BN DeStem, Samstag 2. Mai 2009

Warum warst du nicht auf der Suche nach meiner Schulter?. So heißt der Monolog, den das Theaterhaus ´De Nobelaer´ am Sonntagabend am 3. Mai in Etten-Leur aufführt. Sehr treffend kurz vor dem Totengedenk- und Befreiungstag.

Im Mittelpunkt des Theatermonologs stehen Erfahrungen, Suche, Fragen und Emotionen von Bredaner Martin Reuser. Außerdem führt der engagierte Amateur Schauspieler den Monolog selber auf: Reuser spielt sein eigenes Leben. Denn er ist ein ‘Kind von verkehrten Eltern’, Sohn des NSB Ehepaars aus Tiel.

Mitte Dezember führte Martin Reuser (68) mit dem Theaterhaus Zuid zum ersten Mal seinen Monolog auf. Beim Podium Bloos in Breda. Anfang des Monats spielte er eine erschütternde Vorstellung in Tiel, wo sich seine traumatische Jugend abspielte – in Anwesenheit einer seiner betagten Schwestern.

Nun gibt er sich zum vierten Male auf der Bühne die Blöße, in dem Theater, wo er auch mit Sängerin Yvonne Frijters und Regisseur Jan Smeets sein Theaterstück eingeübt hat.

Mit einem Vater, der bei der NSB aktiv war und einer Mutter aus einer NSB Familie, die auch noch mit niederländischen Faschisten sympathisierte, verarbeitet Reuser in dem Monolog seine eigenen traumatischen Erfahrungen. Er hat erlebt, daß Kinder von ‘verkehrten Eltern’, mehr als sechzig Jahre nach dem Krieg immer noch eine vergessene Gruppe sind.

“Ich muß es sehr oft erläutern. Auch wenn etwas mehr Offenheit entstanden ist. Während es sich in den Niederlanden schätzungsweise um 50.000 Kinder von ´verkehrten Eltern´ aus dem zweiten Weltkrieg handelt. Eine halbe Million Menschen, die ihr ganzes Leben mit einem großen Geheimnis herum laufen. Ich will Außenstehende mit in diese Welt ziehen, in meine Welt. In meinen Kopf und den meiner Eltern. Auf meiner Suche nach dem warum. Die Wut, die in mir ist, auf meine Mutter, die nicht reden wollte, auf das lebenslange Verschweigen.”

Wie er im Dezember vorigen Jahres seinen Monolog zum ersten Mal aufführte, wußte er nur, daß sein Vater Theo 1944 ‘irgendwo an der Front in Limburg’ gefallen war, im Kampf zwischen Deutschen Truppen und sich nähernden Alliierten. Er hatte eine Geschichte von drei NSB Leuten gehört, die sich erst ordentlich betranken, bevor sie umkamen.

Erst vor zwei Jahren fand er das Grab seines Vaters zurück. Aus dem deutschen Militär Friedhof im limburgischen Ysselsteyn. Aber er wußte immer noch wenig; auch in den Archiven des Roten Kreuzes und Kriegsdokumenten wo er suchte, waren wenig oder keine Daten über seinen NSB Vater zu finden.

Die Veröffentlichung seiner Geschichte in dieser Zeitung brachte ihn aber auf die Spur seines Vaters.

Martin Reuser: “An mich wendete sich ein Amateur Historiker aus Deurne, der Nachforschungen nach ungefähr fünfhundert Soldaten anstellte, die 1944 in Kämpfen dort umgekommen sind, Alliierte und NBS Leute. Er hat von 153 Soldaten den Hergang rekonstruieren können. Mein Vater war dabei.”

Vater Reuser war am Sonntag, den 24. September 1944 ums Leben gekommen.

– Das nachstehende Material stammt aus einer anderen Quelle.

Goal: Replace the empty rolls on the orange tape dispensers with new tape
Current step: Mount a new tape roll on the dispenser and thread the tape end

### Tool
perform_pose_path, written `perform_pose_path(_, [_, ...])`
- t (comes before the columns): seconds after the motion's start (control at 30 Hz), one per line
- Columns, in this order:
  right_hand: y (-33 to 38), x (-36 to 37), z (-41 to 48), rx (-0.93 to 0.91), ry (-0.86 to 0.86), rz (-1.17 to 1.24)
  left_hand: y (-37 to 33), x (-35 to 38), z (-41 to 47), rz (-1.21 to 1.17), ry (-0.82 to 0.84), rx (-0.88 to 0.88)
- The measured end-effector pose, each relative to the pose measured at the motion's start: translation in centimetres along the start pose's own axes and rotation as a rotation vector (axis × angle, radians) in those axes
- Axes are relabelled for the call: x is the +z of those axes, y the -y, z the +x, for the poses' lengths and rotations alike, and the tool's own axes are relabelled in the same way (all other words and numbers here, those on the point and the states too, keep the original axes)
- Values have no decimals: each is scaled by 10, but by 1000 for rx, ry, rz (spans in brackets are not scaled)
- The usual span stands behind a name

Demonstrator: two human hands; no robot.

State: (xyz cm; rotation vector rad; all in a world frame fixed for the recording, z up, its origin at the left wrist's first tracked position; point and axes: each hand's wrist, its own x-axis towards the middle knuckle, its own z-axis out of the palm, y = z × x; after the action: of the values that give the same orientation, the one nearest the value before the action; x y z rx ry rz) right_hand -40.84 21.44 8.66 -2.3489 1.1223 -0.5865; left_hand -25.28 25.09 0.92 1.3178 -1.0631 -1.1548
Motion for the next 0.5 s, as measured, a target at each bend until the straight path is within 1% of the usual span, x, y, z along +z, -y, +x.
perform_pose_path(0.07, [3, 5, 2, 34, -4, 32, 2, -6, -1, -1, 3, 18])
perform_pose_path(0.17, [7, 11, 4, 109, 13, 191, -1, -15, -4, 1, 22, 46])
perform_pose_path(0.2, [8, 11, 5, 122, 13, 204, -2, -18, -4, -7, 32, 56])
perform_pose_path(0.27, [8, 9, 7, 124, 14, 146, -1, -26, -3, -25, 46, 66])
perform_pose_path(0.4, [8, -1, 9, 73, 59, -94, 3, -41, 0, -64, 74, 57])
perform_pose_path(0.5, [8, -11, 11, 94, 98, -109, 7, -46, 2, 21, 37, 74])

“An diesem Tag war tatsächlich in der Umgebung ein Vorfall mit drei betrunkenen NSB Leuten, aber da war er nicht bei. Mein Vater saß in einem deutschen Munitionswagen, der durch einen englischen Panzer verfolgt wurde. Bei einer Kreuzung war ihnen klar, daß sie es nicht schaffen würden. Mein Vater hat eine Gruppe Kirchgänger noch gewarnt, daß sie in dem Keller eines Hauses Deckung suchen sollten. Danach wurde der Munitionswagen getroffen und explodierte. Mein Vater wurde sofort bei dieser Kreuzung begraben und später auf dem Kriegsfriedhof in Limburg auf ein Neues bestattet.”

Reuser hat sogar die Todesanzeige gefunden, im NSB Blatt ´Volk und Vaterland´.” Es hat fünfzig Jahre meines Lebens bestimmt, jetzt erst kenne ich die wahren Hergang seines Todes. So kommt also ein Ende an meine Suche.”